I am attempting to transition an existing program to use the new time facilities in C++11 from (homegrown) existing time classes. For real-time processing it is clear how to map the C++11 functionality into the homegrown time classes. It is less clear how the C++11 chrono time facilities can be used to support a non-real time mode (e.g., a "run as fast as you can batch mode", a "run at quarter speed demonstration mode", etc.) which the homegrown classes support. Is this accomplished via defining special clocks that are mapping the wall time to the "playback" speed properly? Any help appreciated and an example would be fantastic.
For example, the code I will transitioning has constructs such as
MessageQueue::poll( Seconds( 1 ) );
or
sleep( Minutes( 2 ) );
where the Seconds or Minutes object is aware of the speed at which the program is being run at to avoid having to use a multiplier or conversion function all of over the place like
MessageQueue::poll( PlaybackSpeed * Seconds( 1 ) );
or
MessageQueue::poll( PlaybackSpeed( Seconds( 1 ) ) );
What I was hoping was possible was to obtain the same sort of behavior with std::chrono::duration and std::chrono::time_point by providing a custom clock.
Whether or not making your own clock will be sufficient depends on how you use the time durations you create. For example if you wanted to run at half speed but somewhere called:
std::this_thread::sleep_for(std::chrono::minutes(2));
The duration would not be adjusted. Instead you'd need to use sleep_until and provide a time point that uses your 'slow' clock. But making a clock that runs slow is pretty easy:
template<typename Clock,int slowness>
struct slow_clock {
using rep = typename Clock::rep;
using period = typename Clock::period;
using duration = typename Clock::duration;
using time_point = std::chrono::time_point<slow_clock>;
constexpr static bool is_steady = Clock::is_steady;
static time_point now() {
return time_point(start_time.time_since_epoch() + ((Clock::now() - start_time)/slowness));
}
static const typename Clock::time_point start_time;
};
template<typename Clock,int slowness>
const typename Clock::time_point
slow_clock<Clock,slowness>::start_time = Clock::now();
The time_points returned from now() will appear to advance at a slower rate relative to the clock you give it. For example here's a program so you can watch nanoseconds slowly tick by:
int main() {
using Clock = slow_clock<std::chrono::high_resolution_clock,500000000>;
for(int i=0;i<10;++i) {
std::this_thread::sleep_until(Clock::now()
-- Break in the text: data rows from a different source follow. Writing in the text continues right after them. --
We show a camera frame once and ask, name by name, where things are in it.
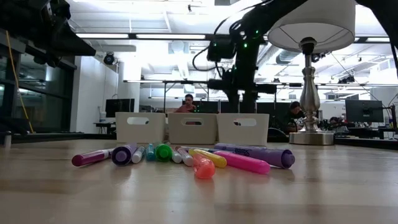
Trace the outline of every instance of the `silver lamp stand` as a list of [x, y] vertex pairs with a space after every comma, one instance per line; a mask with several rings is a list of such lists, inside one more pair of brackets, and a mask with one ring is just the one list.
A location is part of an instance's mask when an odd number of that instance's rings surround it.
[[320, 107], [318, 90], [314, 83], [315, 68], [311, 66], [311, 54], [317, 44], [311, 37], [304, 38], [300, 48], [305, 55], [304, 87], [300, 97], [300, 105], [304, 111], [304, 127], [297, 133], [290, 133], [289, 143], [305, 145], [333, 145], [334, 134], [318, 128], [318, 118], [315, 116]]

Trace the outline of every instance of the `yellow marker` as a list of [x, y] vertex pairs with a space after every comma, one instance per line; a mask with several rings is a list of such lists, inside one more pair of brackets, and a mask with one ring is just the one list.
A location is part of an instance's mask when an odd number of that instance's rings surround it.
[[214, 165], [219, 167], [219, 168], [224, 168], [226, 167], [226, 159], [222, 156], [210, 153], [210, 152], [206, 152], [200, 149], [189, 149], [189, 154], [191, 156], [193, 156], [195, 153], [201, 154], [206, 156], [206, 158], [208, 158], [209, 160], [213, 161]]

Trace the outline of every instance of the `white storage bin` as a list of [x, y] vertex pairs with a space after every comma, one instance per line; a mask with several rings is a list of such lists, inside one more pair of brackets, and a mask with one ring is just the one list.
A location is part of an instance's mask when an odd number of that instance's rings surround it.
[[163, 142], [166, 115], [162, 113], [116, 113], [117, 142]]
[[169, 141], [172, 144], [214, 144], [217, 114], [169, 113]]
[[220, 143], [245, 146], [265, 146], [268, 137], [269, 114], [218, 114]]

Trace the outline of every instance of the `man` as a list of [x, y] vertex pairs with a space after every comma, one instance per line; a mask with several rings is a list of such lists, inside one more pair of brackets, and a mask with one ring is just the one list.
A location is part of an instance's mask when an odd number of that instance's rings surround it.
[[292, 102], [284, 118], [285, 132], [292, 133], [301, 130], [303, 128], [302, 121], [304, 117], [300, 103], [298, 101]]
[[185, 95], [185, 104], [180, 106], [179, 109], [175, 111], [175, 113], [192, 113], [197, 107], [192, 104], [193, 96], [191, 94]]
[[349, 130], [345, 125], [342, 125], [337, 117], [330, 118], [330, 129], [335, 133], [348, 133]]

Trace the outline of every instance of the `marker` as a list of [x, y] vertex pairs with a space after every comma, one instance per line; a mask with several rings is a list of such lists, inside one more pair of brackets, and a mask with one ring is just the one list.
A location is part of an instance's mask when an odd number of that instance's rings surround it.
[[202, 154], [207, 157], [207, 159], [213, 161], [214, 165], [219, 168], [224, 168], [227, 165], [226, 159], [222, 156], [218, 156], [216, 154], [203, 151], [201, 149], [190, 149], [189, 154], [193, 156], [195, 153]]
[[73, 156], [72, 164], [74, 166], [80, 167], [83, 165], [91, 164], [94, 162], [102, 161], [107, 159], [112, 154], [113, 149], [103, 149], [93, 152], [88, 152], [84, 154], [78, 154]]
[[216, 144], [214, 149], [221, 149], [242, 156], [260, 159], [262, 161], [266, 161], [270, 165], [283, 169], [289, 169], [295, 162], [295, 157], [292, 151], [288, 149], [267, 149], [266, 147], [236, 146], [233, 144], [223, 143]]
[[203, 150], [203, 151], [206, 151], [206, 152], [211, 150], [211, 149], [208, 149], [208, 148], [199, 148], [199, 147], [192, 147], [192, 146], [177, 146], [176, 148], [177, 149], [185, 149], [187, 152], [189, 152], [190, 149], [200, 149], [200, 150]]
[[177, 152], [180, 153], [182, 161], [184, 162], [185, 165], [187, 166], [193, 165], [193, 158], [185, 149], [179, 148], [177, 149]]
[[181, 163], [182, 161], [181, 155], [173, 148], [172, 148], [172, 160], [175, 163]]
[[142, 159], [142, 154], [145, 151], [145, 147], [144, 146], [140, 146], [137, 148], [136, 152], [132, 155], [131, 161], [132, 163], [139, 163], [139, 161], [141, 161]]
[[253, 159], [232, 152], [216, 151], [214, 154], [224, 157], [231, 167], [256, 172], [258, 174], [267, 174], [271, 169], [267, 162], [259, 159]]
[[112, 162], [118, 166], [125, 166], [131, 162], [131, 157], [137, 150], [137, 144], [119, 146], [112, 152]]
[[215, 174], [216, 168], [211, 160], [202, 154], [195, 153], [193, 155], [193, 171], [195, 177], [199, 179], [210, 179]]
[[148, 147], [145, 149], [145, 155], [146, 155], [147, 161], [155, 161], [156, 160], [155, 147], [153, 144], [149, 144]]
[[173, 156], [172, 148], [166, 144], [159, 144], [155, 148], [155, 155], [158, 161], [168, 162]]
+ std::chrono::nanoseconds(1));
std::cout << "tick\n";
}
}
All of the functions you implement, like MessageQueue::poll(), will probably need to be implemented in terms of a global clock typedef.
Of course none of this has anything to do with with how fast the program actually runs, except insofar as you're slowing down the program based on them. Functions that time out will take longer, sleep_until will take be longer, but operations that don't wait for some time point in the future will simply appear to be faster.
// appears to run a million times faster than normal according to (finish-start)
auto start = slow_clock<steady_clock,1000000>::now();
do_slow_operation();
auto finish = slow_clock<steady_clock,1000000>::now();
For this case:
MessageQueue::poll( Seconds( 1 ) );
You could easily use the standard time classes if you just make your MessageQueue understand what "speed" it's supposed to run at. Just call something like MessageQueue::setPlaybackSpeed(0.5) if you want to run at half-speed, and have the queue use that factor from then on when someone gives it an amount of time.
As for this:
sleep( Minutes( 2 ) );
What was your old code doing? I guess whatever object Minutes() created had an implicit conversion operator to int that returned the number of seconds? This seems too magical to me--better to just make a sleep() method on your MessageQueue or some other class, and then you can use the same solution as above.